# WORK REQUEST
Tally the lines of the entries in which the string "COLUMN" occurs, and say only how many.

# SUPPLIED MATERIAL
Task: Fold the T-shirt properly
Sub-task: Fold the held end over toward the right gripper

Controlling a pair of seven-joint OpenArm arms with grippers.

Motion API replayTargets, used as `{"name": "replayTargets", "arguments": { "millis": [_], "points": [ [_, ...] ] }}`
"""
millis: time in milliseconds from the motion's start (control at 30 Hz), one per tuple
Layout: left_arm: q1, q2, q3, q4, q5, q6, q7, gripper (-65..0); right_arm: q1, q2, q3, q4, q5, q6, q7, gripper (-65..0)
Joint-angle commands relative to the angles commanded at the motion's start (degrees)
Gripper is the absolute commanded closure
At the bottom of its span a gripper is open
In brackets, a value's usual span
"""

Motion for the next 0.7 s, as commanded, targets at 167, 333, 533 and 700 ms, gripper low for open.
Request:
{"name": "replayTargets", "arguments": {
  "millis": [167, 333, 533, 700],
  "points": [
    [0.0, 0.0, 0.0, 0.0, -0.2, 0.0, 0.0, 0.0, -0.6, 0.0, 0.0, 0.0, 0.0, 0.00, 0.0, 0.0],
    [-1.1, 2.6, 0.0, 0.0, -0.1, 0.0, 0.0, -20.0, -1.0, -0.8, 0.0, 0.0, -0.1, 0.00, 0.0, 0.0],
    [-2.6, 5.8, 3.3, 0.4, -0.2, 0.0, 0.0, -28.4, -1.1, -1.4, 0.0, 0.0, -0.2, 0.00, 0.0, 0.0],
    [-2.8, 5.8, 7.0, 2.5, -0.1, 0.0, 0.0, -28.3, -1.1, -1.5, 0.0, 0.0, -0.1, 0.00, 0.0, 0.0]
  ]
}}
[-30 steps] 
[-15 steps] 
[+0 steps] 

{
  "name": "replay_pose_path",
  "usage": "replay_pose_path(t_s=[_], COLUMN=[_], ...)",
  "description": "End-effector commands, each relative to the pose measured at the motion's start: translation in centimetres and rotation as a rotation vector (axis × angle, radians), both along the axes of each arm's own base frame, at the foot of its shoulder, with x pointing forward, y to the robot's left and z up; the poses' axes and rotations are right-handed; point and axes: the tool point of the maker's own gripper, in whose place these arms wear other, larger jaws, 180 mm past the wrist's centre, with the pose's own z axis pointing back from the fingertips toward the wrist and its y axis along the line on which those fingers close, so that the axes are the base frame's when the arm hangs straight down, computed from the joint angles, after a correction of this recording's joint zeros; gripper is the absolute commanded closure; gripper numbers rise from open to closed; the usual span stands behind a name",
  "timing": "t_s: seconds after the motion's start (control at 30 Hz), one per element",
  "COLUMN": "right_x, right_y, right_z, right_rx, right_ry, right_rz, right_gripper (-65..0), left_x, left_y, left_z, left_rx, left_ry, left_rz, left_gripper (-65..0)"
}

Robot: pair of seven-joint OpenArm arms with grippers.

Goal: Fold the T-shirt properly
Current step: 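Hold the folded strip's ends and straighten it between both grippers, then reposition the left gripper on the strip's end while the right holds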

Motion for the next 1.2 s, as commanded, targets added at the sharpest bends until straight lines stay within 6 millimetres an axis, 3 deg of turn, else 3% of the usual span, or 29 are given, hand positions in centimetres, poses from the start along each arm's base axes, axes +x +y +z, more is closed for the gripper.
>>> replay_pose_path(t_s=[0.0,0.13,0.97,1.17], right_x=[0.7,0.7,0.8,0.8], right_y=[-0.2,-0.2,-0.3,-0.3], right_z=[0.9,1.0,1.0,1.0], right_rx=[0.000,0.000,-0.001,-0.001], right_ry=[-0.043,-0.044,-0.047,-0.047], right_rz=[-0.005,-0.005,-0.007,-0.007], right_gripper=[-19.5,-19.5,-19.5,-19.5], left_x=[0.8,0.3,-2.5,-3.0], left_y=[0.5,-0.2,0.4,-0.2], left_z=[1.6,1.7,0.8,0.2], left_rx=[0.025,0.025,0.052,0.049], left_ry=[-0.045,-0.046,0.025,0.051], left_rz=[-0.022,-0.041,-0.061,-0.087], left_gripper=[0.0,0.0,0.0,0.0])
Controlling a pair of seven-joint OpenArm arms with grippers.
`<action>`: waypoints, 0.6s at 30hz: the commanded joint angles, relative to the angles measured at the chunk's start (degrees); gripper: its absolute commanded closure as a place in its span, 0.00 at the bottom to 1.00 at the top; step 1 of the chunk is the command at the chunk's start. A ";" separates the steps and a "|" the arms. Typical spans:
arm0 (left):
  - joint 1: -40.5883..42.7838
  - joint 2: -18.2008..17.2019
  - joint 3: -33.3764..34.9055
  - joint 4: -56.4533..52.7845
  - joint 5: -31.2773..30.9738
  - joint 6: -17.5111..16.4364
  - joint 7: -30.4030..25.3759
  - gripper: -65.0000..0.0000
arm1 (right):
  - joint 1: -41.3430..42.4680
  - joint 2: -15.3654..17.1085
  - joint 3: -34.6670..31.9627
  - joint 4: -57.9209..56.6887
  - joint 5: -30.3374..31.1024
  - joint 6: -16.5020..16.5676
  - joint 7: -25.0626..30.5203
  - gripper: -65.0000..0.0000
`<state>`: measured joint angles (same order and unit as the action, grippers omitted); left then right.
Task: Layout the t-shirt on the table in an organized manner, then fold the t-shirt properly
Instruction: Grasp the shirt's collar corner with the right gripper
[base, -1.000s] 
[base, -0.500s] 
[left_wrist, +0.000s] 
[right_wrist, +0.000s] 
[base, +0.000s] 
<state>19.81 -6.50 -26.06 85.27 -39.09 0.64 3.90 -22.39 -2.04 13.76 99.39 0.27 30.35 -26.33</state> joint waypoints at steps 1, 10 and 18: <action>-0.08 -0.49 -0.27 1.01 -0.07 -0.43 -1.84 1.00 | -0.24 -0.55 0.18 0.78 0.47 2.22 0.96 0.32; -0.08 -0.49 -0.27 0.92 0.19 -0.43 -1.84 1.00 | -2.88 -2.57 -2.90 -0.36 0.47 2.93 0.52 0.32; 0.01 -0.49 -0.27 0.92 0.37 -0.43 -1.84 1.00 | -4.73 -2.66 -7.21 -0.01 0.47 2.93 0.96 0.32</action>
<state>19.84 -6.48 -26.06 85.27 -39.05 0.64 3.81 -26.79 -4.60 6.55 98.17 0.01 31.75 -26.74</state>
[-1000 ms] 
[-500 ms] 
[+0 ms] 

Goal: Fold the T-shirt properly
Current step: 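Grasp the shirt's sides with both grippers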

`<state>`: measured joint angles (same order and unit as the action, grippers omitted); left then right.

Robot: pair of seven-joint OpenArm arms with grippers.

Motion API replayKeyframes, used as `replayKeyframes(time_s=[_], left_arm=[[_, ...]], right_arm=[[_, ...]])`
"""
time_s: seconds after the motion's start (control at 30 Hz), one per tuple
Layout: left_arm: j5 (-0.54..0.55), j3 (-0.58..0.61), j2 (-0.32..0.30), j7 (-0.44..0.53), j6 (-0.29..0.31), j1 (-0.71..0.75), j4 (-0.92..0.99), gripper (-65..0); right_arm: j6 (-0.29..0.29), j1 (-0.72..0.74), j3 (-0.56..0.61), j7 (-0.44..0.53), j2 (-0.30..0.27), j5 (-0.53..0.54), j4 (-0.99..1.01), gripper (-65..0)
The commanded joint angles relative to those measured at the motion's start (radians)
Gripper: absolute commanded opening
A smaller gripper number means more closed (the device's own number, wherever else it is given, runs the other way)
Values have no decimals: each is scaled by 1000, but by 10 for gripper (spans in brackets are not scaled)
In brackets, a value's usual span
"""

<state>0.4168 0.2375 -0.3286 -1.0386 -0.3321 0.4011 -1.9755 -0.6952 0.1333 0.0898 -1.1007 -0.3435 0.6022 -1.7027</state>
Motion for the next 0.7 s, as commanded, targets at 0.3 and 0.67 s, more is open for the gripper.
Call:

# EXERCISE RESPONSE
2